Obesity is associated with increased leptin production, which may contribute to cardiac hypertrophy. Although leptin has been shown to produce cardiomyocyte hypertrophy, its mechanism of action is far from clear. Rho proteins have been suggested as major contributors to cardiac hypertrophy, although their potential role in mediating the effect of leptin has not been studied. We determined the role of Rho and Rho-associated kinase (ROCK) as mediators of leptin-induced cell hypertrophy in cultured neonatal rat ventricular myocytes.
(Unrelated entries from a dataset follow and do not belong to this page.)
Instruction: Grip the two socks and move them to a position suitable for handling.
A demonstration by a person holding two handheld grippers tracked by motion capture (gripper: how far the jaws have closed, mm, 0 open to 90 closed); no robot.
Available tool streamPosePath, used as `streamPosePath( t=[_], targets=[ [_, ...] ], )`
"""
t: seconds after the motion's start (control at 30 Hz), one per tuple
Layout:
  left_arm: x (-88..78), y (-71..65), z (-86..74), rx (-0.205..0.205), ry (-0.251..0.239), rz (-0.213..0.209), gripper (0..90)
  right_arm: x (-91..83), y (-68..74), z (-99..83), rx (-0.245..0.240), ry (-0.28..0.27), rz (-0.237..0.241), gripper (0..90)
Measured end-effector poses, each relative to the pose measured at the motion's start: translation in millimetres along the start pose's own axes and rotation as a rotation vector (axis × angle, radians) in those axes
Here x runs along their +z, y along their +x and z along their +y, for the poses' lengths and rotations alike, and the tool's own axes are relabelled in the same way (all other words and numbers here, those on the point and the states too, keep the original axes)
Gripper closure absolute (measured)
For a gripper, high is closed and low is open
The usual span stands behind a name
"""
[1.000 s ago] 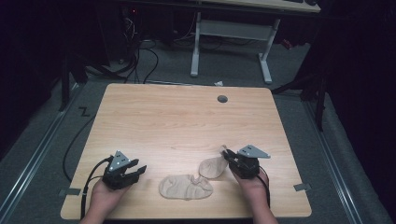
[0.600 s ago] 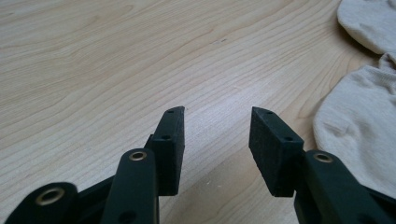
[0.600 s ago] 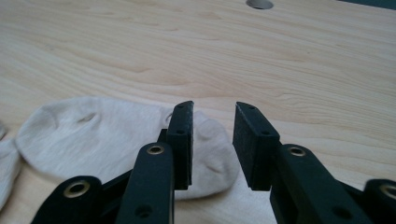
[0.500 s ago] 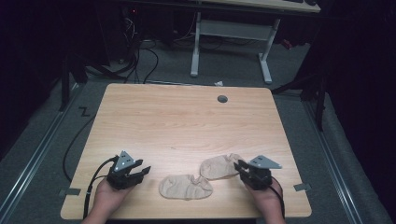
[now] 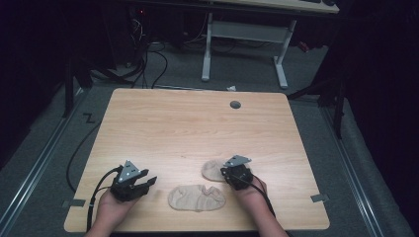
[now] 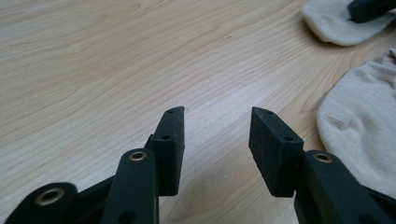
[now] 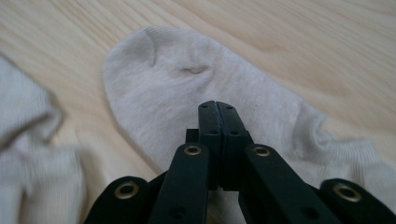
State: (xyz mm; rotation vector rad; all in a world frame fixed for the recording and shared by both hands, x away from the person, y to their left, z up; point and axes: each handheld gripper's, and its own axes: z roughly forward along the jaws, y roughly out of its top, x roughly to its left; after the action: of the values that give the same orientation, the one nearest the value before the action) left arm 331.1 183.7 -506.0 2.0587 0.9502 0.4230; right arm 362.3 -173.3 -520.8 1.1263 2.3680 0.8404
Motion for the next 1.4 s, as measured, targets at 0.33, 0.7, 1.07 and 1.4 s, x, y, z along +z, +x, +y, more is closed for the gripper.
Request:
streamPosePath(
  t=[0.33, 0.7, 1.07, 1.4],
  targets=[
    [0.5, -0.3, -2.5, -0.001, 0.011, -0.003, 56.0, 22.1, 25.3, 43.9, -0.077, -0.048, 0.062, 87.0],
    [17.4, -12.7, 4.4, 0.009, 0.026, -0.016, 54.5, -22.7, -30.6, -10.8, 0.082, -0.094, -0.014, 87.1],
    [72.9, -33.4, 48.4, -0.003, 0.003, -0.037, 49.0, -11.7, -42.3, -10.2, 0.209, -0.123, 0.028, 64.5],
    [110.9, -33.7, 56.3, -0.050, 0.086, -0.031, 65.7, -1.5, -40.2, -15.9, 0.220, -0.067, 0.005, 63.6]
  ],
)
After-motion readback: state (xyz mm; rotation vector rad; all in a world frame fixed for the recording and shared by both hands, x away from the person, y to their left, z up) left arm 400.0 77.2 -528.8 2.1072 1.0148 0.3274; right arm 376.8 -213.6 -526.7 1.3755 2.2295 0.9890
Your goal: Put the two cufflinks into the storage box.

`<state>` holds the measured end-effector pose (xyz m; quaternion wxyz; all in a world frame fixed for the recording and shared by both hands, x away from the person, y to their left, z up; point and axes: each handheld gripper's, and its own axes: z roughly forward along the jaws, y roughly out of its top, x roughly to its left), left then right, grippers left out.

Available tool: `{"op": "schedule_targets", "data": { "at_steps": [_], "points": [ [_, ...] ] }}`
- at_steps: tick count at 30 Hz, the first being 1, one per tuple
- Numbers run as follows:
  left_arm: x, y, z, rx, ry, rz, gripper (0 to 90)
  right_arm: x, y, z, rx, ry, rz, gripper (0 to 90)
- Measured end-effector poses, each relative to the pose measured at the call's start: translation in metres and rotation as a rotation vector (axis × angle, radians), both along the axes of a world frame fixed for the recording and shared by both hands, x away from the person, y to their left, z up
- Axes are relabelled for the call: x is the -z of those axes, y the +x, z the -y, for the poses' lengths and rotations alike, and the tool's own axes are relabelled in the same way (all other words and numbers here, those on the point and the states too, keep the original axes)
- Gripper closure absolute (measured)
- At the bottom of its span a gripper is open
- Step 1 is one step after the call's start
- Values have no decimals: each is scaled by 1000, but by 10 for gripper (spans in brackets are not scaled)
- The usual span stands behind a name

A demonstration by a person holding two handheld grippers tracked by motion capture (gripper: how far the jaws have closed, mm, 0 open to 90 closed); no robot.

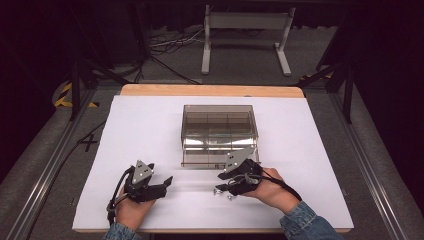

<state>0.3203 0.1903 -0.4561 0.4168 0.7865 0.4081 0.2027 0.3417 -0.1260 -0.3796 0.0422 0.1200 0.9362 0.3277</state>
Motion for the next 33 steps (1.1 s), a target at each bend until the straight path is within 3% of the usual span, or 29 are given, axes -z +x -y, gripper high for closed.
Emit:
{"op": "schedule_targets", "data": {
  "at_steps": [15,33],
  "points": [
    [0,0,0,-1,-1,-1,215,23,2,-7,-4,-61,-35,626],
    [0,0,0,-1,-1,-1,214,41,3,-12,-18,-132,-34,671]
  ]
}}
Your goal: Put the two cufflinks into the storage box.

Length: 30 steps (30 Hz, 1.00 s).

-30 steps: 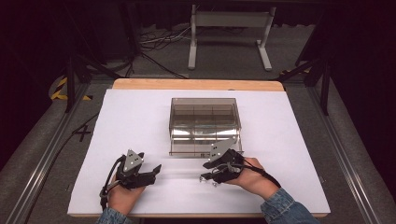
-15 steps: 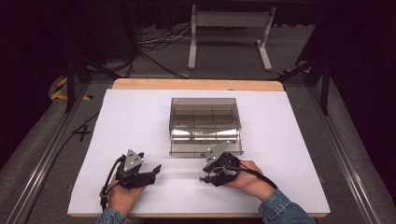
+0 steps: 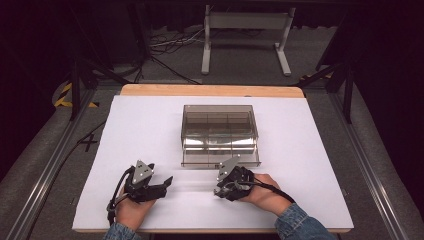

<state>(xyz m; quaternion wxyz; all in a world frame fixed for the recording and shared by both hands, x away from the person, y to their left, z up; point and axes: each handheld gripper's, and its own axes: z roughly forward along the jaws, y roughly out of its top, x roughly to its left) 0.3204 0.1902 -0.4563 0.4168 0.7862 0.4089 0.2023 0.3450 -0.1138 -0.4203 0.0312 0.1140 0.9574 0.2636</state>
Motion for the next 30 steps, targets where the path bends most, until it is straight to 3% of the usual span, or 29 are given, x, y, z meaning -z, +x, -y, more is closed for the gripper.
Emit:
{"op": "schedule_targets", "data": {
  "at_steps": [18,30],
  "points": [
    [0,0,0,-2,0,-2,213,1,-1,-2,-2,-19,0,724],
    [0,0,0,-1,-1,-3,213,-17,-4,0,-11,10,-6,724]
  ]
}}
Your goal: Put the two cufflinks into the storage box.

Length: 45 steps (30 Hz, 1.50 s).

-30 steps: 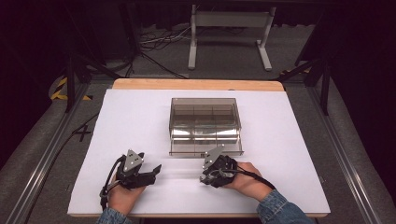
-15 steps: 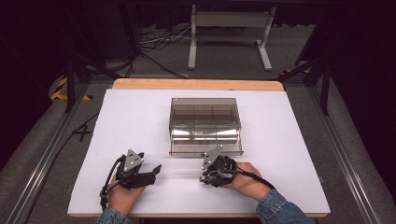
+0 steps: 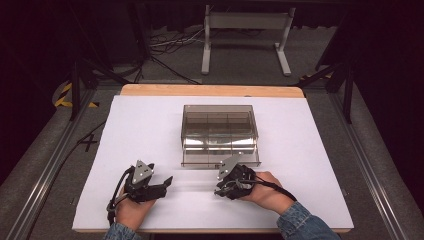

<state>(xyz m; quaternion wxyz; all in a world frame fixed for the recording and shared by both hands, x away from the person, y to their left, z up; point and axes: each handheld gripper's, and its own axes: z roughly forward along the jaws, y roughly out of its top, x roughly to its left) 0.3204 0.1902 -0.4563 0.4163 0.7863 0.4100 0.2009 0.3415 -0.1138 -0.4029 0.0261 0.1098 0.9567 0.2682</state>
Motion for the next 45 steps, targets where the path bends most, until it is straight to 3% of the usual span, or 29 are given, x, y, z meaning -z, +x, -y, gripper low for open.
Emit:
{"op": "schedule_targets", "data": {
  "at_steps": [29,45],
  "points": [
    [0,0,0,1,0,1,213,-46,3,3,-4,57,16,724],
    [0,0,0,3,2,3,213,-69,9,5,24,91,25,724]
  ]
}}
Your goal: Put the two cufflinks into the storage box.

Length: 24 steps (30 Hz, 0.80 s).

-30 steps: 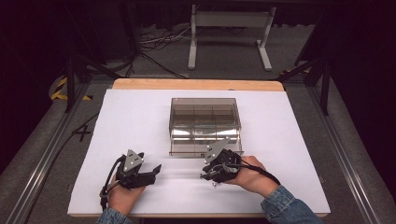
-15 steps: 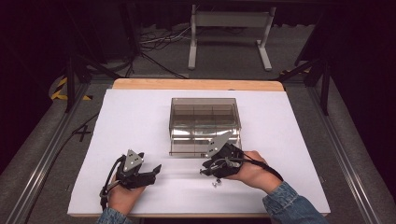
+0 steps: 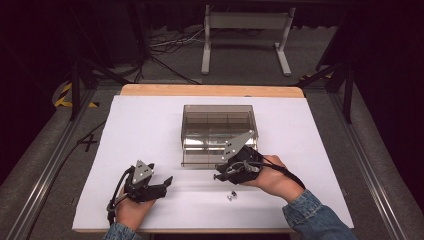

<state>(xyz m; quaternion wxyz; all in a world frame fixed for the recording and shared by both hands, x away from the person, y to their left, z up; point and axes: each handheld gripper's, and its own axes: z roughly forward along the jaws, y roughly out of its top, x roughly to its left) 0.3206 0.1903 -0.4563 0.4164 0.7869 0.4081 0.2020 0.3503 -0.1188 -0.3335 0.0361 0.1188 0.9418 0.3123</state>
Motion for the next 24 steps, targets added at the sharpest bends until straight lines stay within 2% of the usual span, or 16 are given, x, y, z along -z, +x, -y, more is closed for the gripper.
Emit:
{"op": "schedule_targets", "data": {
  "at_steps": [4,17,24],
  "points": [
    [0,0,0,-1,-2,0,213,-3,2,0,26,-5,5,724],
    [0,0,0,1,1,1,213,-13,9,-3,44,19,14,724],
    [0,0,0,0,-1,1,213,-18,16,-4,87,21,6,724]
  ]
}}
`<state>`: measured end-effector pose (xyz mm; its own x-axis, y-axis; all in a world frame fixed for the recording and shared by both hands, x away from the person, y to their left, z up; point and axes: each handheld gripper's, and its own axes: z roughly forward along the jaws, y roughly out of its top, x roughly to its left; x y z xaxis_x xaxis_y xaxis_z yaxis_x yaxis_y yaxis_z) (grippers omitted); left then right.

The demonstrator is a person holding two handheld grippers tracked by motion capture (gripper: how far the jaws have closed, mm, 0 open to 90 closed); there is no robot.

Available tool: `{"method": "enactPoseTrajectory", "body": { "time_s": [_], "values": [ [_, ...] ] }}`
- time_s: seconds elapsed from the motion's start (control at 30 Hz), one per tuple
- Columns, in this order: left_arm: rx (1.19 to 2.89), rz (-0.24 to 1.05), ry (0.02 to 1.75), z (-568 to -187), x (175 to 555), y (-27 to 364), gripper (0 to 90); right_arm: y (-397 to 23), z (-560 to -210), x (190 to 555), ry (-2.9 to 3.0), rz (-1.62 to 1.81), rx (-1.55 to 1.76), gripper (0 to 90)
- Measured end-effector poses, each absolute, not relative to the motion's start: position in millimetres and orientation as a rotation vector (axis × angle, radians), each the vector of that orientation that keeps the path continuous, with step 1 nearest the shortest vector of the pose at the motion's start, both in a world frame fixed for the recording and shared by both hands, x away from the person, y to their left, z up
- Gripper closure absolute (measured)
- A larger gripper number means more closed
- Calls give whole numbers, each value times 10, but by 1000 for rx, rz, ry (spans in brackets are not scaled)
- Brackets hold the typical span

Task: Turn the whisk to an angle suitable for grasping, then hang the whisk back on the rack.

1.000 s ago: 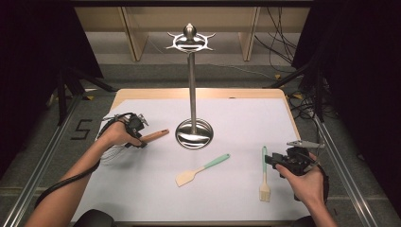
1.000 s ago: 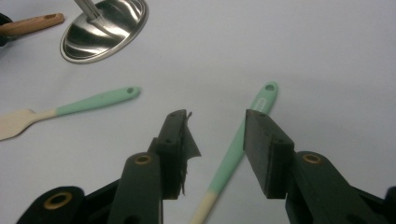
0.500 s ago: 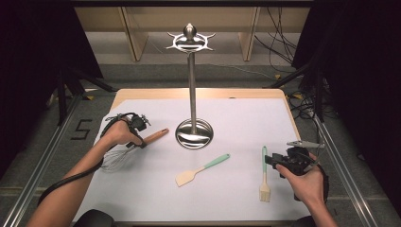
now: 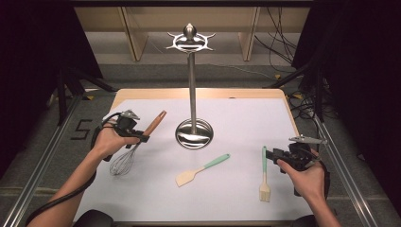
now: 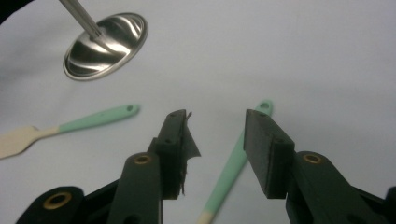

Leptin (3.1 nmol/L) significantly increased cell surface area by 32+/-5% and leucine incorporation by 43 +/- 7%. These effects were associated with significant activation of RhoA to 450 +/- 40% of pre-leptin levels that was attenuated by pretreatment with an anti-leptin receptor (anti-OBR) antibody (166 ng/mL) to 120 +/- 20% of control values. Both the RhoA inhibitor C3 exoenzyme and ROCK inhibitor Y-27632 potently attenuated leptin-induced increased cell surface area and leucine incorporation. The hypertrophic effect of leptin was associated with an increase in phosphorylation of the actin binding protein cofilin to 290 +/- 20% of control values. In addition, the increase in polymerization of actin, as reflected by a decrease in the G/F-actin ratio, was significantly inhibited by both the anti-OBR antibody and Y-27632. Leptin-induced hypertrophy was also attenuated by disruption of actin filaments with 50 nmol/L latrunculin B. RhoA pathway inhibitors and latrunculin B also both attenuated leptin-induced ERK1/2 and p38 activation. Our results indicate that the activation of Rho and actin dynamics play a pivotal role in leptin signaling leading to the development of cardiomyocyte hypertrophy.